- To do
For this exercise, restate word for word only the lines from the first line of the data to the line containing "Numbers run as".

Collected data
---+---
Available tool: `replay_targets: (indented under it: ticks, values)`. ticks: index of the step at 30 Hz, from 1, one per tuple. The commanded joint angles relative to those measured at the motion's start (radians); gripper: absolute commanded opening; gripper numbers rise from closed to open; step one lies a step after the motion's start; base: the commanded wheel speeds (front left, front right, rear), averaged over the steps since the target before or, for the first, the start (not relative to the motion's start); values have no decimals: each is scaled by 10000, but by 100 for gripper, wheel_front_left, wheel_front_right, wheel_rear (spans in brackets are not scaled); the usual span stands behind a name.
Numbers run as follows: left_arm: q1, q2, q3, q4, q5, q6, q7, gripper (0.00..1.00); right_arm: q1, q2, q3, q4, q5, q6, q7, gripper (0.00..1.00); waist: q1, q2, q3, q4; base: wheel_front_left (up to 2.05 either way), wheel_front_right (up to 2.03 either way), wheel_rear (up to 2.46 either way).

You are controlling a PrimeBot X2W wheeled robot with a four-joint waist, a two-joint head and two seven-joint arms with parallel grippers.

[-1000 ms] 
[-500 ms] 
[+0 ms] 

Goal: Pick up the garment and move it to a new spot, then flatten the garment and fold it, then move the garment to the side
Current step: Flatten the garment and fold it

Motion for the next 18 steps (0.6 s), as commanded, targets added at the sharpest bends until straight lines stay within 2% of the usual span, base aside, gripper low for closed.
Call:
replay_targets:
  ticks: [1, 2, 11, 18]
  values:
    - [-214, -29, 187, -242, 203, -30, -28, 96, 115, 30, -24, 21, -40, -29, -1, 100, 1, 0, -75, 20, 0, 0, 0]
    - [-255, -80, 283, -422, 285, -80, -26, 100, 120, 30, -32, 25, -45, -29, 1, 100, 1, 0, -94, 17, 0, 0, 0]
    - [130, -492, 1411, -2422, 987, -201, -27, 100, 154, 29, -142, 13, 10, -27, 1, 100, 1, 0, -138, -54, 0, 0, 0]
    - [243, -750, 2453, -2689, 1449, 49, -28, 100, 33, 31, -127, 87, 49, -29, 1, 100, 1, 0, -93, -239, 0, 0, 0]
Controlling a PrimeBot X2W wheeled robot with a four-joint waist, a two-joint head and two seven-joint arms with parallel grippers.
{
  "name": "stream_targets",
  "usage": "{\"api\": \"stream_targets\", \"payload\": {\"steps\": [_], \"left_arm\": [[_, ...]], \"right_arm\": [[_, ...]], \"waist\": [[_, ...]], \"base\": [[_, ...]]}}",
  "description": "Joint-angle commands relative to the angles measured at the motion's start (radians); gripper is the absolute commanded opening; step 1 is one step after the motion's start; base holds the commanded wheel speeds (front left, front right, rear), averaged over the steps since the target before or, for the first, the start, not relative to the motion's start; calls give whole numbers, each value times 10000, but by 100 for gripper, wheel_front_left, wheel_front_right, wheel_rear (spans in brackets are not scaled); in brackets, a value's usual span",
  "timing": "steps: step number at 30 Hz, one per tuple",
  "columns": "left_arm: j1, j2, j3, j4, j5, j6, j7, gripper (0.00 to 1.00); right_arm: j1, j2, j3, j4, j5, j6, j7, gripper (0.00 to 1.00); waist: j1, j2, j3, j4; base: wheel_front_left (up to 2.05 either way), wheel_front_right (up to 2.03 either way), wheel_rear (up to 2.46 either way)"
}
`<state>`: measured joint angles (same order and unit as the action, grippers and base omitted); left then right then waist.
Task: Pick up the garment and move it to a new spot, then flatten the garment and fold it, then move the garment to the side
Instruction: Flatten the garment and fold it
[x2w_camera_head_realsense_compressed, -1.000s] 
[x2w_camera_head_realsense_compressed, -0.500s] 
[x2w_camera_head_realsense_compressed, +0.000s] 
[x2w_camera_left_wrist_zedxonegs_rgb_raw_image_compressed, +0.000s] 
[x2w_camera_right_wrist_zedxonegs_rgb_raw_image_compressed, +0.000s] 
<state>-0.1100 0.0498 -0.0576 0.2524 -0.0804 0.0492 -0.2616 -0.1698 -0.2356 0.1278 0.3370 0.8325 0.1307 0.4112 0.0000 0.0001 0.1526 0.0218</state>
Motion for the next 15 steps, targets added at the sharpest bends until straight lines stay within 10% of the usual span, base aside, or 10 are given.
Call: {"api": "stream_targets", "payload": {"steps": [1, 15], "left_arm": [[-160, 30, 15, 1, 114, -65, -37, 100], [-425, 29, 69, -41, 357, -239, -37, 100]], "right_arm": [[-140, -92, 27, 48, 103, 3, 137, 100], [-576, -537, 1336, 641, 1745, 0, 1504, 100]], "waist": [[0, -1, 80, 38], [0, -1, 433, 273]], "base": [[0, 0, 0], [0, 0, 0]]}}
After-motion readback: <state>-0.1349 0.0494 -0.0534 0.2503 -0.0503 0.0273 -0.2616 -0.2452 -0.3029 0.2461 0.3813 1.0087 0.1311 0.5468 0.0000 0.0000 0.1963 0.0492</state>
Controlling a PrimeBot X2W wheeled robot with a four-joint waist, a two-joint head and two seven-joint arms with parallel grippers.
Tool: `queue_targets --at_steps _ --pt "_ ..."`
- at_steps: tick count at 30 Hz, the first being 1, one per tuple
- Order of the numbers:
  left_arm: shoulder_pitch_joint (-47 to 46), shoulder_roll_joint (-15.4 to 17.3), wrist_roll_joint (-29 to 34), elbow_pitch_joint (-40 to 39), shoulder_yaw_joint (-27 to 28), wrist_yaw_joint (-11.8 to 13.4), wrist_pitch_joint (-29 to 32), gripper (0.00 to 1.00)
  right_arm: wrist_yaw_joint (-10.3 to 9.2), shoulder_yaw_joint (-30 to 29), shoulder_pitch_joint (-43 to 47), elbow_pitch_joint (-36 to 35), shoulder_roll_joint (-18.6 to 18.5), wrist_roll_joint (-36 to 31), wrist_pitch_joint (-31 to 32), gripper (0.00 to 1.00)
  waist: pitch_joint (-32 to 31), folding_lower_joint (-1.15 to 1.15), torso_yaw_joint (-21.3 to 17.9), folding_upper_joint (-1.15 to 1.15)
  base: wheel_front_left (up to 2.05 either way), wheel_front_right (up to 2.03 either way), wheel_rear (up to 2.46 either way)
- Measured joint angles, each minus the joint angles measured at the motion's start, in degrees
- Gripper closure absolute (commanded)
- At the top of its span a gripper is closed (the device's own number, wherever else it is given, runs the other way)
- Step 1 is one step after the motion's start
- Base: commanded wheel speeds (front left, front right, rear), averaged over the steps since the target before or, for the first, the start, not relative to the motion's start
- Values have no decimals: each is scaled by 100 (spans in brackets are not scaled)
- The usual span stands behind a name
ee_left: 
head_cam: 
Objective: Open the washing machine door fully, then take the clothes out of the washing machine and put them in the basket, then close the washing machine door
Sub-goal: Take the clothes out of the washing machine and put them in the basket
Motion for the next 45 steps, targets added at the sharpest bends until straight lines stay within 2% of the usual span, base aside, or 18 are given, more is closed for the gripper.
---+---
- Output of the task
Available tool: `replay_targets: (indented under it: ticks, values)`. ticks: index of the step at 30 Hz, from 1, one per tuple. The commanded joint angles relative to those measured at the motion's start (radians); gripper: absolute commanded opening; gripper numbers rise from closed to open; step one lies a step after the motion's start; base: the commanded wheel speeds (front left, front right, rear), averaged over the steps since the target before or, for the first, the start (not relative to the motion's start); values have no decimals: each is scaled by 10000, but by 100 for gripper, wheel_front_left, wheel_front_right, wheel_rear (spans in brackets are not scaled); the usual span stands behind a name.
Numbers run as follows: left_arm: q1, q2, q3, q4, q5, q6, q7, gripper (0.00..1.00); right_arm: q1, q2, q3, q4, q5, q6, q7, gripper (0.00..1.00); waist: q1, q2, q3, q4; base: wheel_front_left (up to 2.05 either way), wheel_front_right (up to 2.03 either way), wheel_rear (up to 2.46 either way).

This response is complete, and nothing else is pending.